Try it: Below are the records. How many of their lines contain "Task"? Give only the number.

(Collected data)

══════

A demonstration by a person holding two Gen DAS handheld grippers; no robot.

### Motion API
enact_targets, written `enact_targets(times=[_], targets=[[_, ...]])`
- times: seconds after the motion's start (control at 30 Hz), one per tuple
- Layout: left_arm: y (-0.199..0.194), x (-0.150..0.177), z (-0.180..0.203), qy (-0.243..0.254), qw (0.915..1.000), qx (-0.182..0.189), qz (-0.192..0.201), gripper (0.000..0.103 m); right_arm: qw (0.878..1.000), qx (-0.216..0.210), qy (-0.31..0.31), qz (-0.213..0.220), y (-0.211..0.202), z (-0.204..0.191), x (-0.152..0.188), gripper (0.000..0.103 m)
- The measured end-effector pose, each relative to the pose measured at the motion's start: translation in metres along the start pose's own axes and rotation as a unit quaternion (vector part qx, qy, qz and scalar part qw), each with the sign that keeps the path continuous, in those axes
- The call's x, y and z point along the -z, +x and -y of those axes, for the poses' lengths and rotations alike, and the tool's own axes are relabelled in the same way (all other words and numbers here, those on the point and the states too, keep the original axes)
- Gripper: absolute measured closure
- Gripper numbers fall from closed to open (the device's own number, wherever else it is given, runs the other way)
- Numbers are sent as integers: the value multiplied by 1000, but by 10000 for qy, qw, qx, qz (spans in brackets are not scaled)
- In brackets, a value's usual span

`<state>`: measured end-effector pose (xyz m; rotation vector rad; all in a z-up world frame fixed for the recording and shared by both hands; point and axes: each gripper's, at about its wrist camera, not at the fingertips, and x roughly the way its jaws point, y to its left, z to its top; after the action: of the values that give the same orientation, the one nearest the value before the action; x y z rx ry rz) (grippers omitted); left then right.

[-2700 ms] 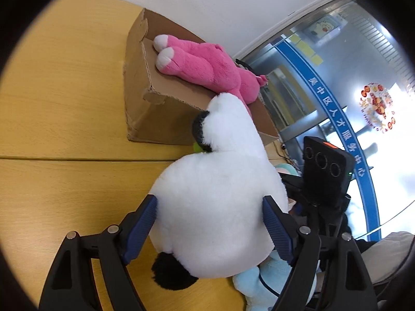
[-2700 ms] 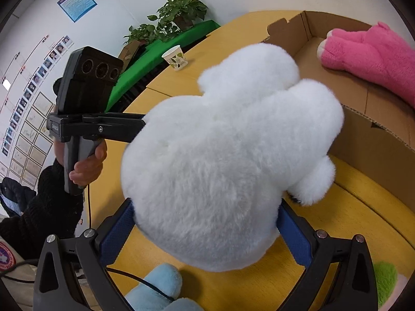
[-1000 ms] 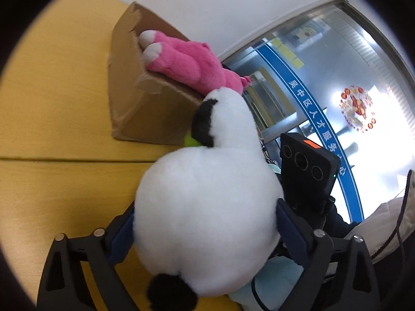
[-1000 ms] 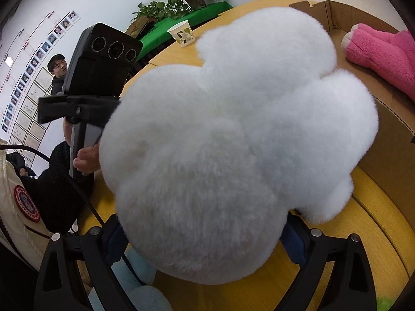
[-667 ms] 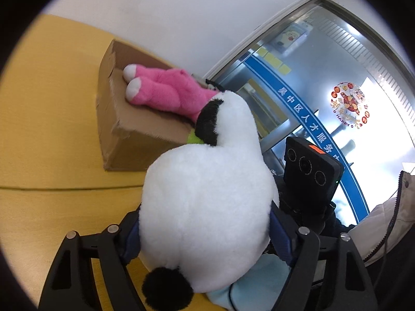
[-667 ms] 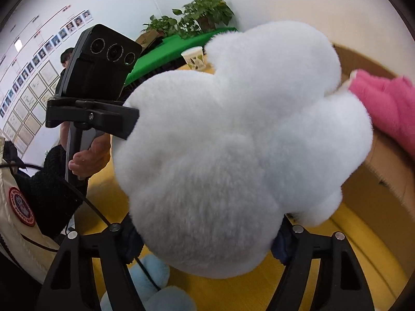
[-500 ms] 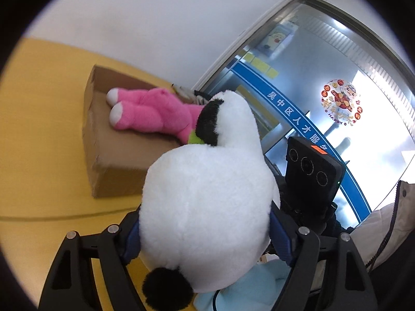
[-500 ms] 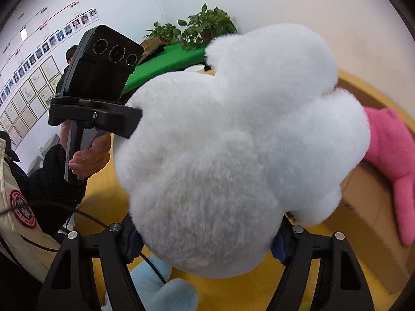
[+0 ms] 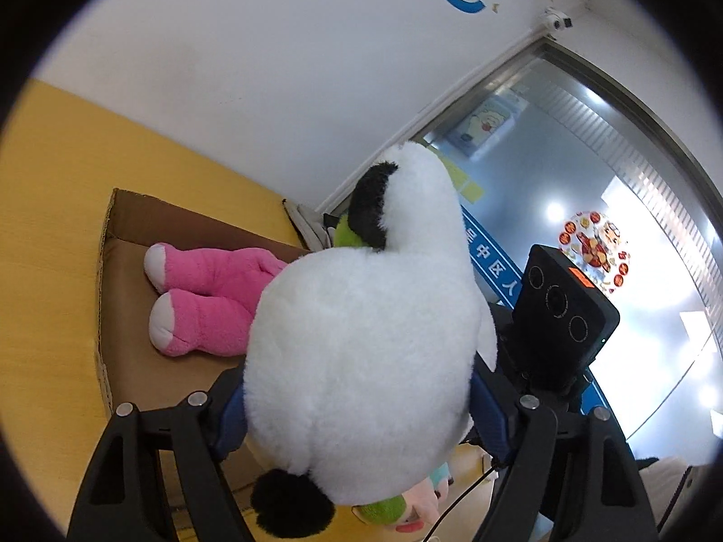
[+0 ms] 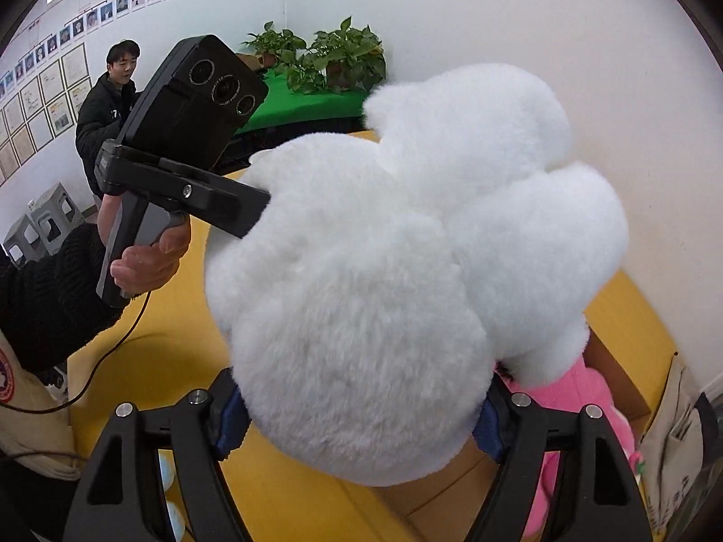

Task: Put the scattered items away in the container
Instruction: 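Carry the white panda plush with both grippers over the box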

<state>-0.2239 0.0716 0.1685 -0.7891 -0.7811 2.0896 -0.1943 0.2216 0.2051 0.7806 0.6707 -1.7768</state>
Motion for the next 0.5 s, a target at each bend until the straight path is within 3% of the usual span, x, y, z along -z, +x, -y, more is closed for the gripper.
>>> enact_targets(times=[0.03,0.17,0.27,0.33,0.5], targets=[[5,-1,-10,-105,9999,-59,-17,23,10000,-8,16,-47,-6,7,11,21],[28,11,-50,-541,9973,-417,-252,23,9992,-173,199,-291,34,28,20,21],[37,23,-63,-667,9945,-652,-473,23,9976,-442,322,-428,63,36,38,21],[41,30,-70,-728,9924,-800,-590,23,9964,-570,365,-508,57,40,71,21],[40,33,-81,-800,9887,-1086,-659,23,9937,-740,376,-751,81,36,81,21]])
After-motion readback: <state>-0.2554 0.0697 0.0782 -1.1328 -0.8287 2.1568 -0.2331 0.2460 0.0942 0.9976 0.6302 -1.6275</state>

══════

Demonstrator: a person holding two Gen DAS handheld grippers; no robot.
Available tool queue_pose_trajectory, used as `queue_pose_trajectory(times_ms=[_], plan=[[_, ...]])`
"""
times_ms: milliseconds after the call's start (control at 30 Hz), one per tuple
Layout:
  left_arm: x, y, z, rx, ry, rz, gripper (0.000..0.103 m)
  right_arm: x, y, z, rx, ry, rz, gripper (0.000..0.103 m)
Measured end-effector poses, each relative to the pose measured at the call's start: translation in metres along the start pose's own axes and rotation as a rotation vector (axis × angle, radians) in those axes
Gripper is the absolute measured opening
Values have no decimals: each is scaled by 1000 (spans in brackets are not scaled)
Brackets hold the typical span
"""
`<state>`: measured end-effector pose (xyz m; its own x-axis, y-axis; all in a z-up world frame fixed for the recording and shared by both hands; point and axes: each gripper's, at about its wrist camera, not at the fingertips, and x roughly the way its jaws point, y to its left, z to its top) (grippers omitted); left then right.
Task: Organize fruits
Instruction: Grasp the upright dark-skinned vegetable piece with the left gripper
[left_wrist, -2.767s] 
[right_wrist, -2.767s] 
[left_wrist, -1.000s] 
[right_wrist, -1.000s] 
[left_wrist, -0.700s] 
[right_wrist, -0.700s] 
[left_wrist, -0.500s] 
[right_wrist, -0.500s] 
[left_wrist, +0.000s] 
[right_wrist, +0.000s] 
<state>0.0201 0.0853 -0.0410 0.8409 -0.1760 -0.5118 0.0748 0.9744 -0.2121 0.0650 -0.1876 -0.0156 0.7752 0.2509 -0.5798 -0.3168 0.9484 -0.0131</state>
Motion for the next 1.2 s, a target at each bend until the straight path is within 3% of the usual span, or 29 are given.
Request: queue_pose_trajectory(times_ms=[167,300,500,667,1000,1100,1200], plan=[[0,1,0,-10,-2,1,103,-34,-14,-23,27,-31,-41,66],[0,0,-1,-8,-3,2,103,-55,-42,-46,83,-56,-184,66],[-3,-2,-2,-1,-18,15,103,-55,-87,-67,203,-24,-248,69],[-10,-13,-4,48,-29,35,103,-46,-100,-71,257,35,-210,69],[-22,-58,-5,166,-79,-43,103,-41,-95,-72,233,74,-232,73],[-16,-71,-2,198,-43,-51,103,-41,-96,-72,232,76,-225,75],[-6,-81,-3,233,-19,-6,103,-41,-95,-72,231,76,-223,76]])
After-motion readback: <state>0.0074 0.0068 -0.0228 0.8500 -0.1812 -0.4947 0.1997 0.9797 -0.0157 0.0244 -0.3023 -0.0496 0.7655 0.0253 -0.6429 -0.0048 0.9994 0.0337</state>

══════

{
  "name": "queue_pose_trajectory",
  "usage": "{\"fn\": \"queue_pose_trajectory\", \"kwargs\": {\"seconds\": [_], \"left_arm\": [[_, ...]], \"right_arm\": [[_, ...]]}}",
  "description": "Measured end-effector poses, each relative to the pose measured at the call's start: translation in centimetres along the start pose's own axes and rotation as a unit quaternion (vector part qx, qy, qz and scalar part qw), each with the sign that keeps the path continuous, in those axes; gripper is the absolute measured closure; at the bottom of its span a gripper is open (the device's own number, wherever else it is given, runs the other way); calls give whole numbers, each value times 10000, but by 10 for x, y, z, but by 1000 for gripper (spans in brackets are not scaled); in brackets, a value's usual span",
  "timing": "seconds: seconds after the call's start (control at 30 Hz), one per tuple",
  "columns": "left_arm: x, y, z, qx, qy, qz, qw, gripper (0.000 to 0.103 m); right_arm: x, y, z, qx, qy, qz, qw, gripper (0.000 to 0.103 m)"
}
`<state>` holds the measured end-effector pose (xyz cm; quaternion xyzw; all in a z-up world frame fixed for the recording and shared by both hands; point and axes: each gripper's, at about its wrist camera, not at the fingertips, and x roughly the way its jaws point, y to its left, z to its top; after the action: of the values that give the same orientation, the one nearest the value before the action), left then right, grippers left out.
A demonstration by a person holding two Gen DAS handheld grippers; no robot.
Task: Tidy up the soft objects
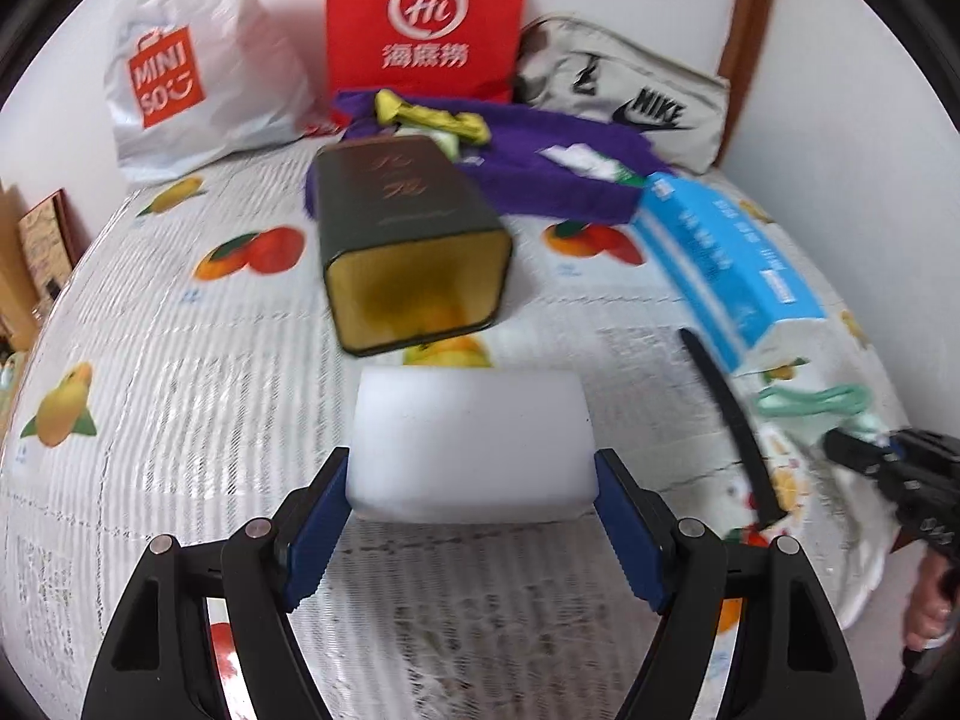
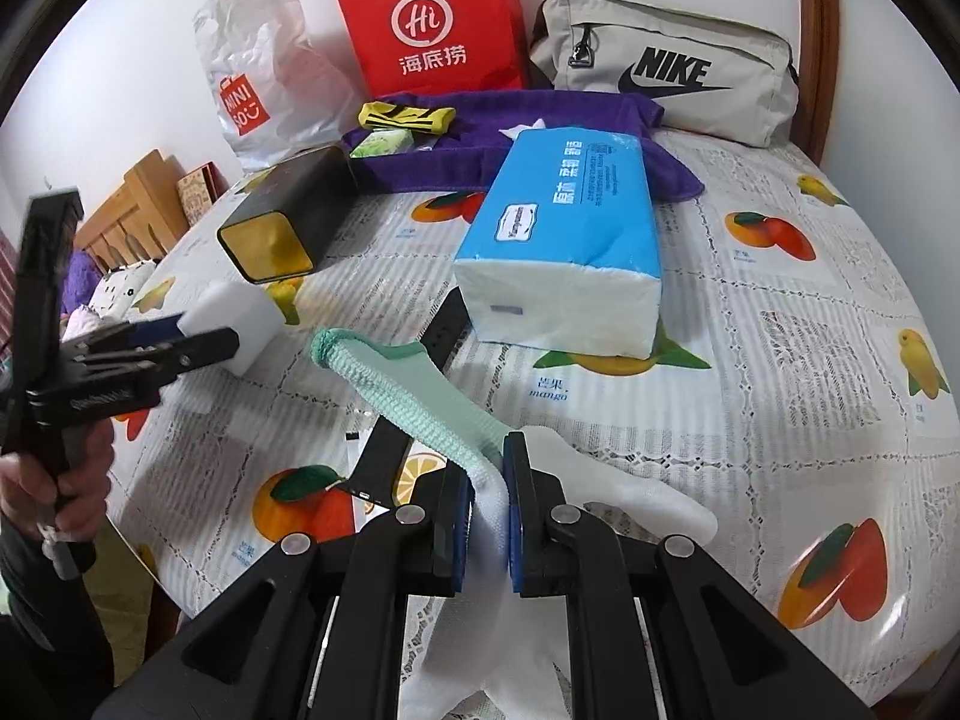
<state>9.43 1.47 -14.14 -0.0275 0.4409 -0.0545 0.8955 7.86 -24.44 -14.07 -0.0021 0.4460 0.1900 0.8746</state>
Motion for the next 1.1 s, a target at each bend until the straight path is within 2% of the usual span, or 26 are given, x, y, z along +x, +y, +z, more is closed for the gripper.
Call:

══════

Written answer: 3